* Work instruction
Could you set down the records below exactly as they are, with no pictures?

(Collected data entries)
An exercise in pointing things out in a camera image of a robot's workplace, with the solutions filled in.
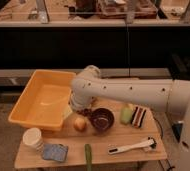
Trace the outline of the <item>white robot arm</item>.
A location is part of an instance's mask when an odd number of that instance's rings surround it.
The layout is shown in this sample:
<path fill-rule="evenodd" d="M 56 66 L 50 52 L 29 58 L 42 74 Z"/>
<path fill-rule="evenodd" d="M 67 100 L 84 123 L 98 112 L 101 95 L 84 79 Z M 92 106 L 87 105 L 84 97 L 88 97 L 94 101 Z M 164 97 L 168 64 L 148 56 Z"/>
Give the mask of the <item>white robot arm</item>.
<path fill-rule="evenodd" d="M 71 90 L 73 111 L 82 111 L 94 97 L 103 97 L 183 114 L 176 171 L 190 171 L 190 80 L 102 79 L 100 69 L 89 65 L 72 79 Z"/>

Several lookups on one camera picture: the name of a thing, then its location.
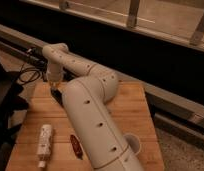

* Your response
An exercise in pointing things out in a camera image of a robot's workplace, with the solutions filled in.
Trace the outline of the <item>white robot arm</item>.
A location is part of an instance's mask when an odd number of that instance's rings surround it.
The layout is shown in this sample:
<path fill-rule="evenodd" d="M 56 66 L 50 52 L 29 58 L 42 74 Z"/>
<path fill-rule="evenodd" d="M 67 100 L 84 123 L 98 112 L 101 95 L 84 79 Z M 92 106 L 87 105 L 84 97 L 88 97 L 94 101 Z M 164 97 L 168 64 L 148 56 Z"/>
Give the mask of the <item>white robot arm</item>.
<path fill-rule="evenodd" d="M 71 90 L 73 111 L 82 111 L 94 97 L 103 97 L 183 114 L 176 171 L 190 171 L 190 80 L 102 79 L 100 69 L 89 65 L 72 79 Z"/>

Several lookups on one camera picture: the name of a thing, then its location.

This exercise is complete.